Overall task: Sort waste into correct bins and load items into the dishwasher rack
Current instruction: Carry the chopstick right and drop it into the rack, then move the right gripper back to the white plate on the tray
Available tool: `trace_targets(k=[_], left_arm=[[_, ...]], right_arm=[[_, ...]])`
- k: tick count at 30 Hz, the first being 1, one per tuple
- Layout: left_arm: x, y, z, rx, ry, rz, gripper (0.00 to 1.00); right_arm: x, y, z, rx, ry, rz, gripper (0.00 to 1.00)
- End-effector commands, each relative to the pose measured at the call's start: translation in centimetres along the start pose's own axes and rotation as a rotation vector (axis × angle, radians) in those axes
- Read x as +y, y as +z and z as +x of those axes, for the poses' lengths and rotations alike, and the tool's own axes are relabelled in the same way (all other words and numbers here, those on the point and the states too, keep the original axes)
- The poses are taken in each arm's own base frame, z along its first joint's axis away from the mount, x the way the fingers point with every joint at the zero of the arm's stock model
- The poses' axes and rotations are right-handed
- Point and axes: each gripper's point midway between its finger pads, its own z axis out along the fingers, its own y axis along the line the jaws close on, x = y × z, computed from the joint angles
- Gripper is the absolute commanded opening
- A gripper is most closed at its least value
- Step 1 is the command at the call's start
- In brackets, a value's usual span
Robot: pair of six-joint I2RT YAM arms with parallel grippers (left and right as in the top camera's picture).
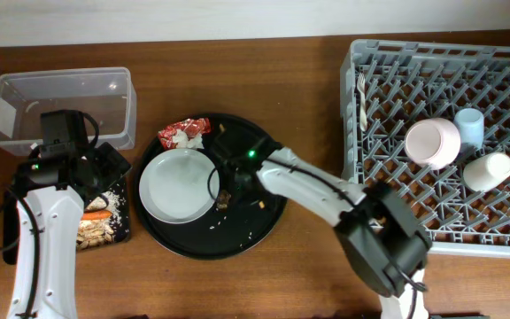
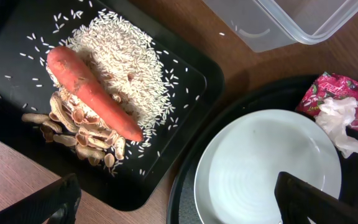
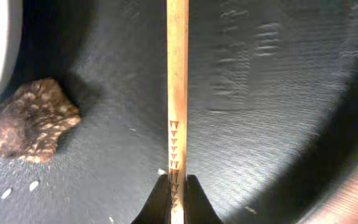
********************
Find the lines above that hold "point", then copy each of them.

- Read x as +y, y as +z and z as +x of those axes, for the poses' lengths and rotations alike, and the tool's own axes are relabelled in the same way (all other words and numbers here, those on the point and the states too, keep the original axes)
- The poses are taken in each arm's own base frame, z along its first joint's axis away from the mount, x the way the fingers point with every joint at the zero of the arm's stock model
- Point and axes: each gripper's point midway between its finger pads, its own z axis out along the fingers, its own y axis along the line the jaws close on, x = y × z, computed from the joint angles

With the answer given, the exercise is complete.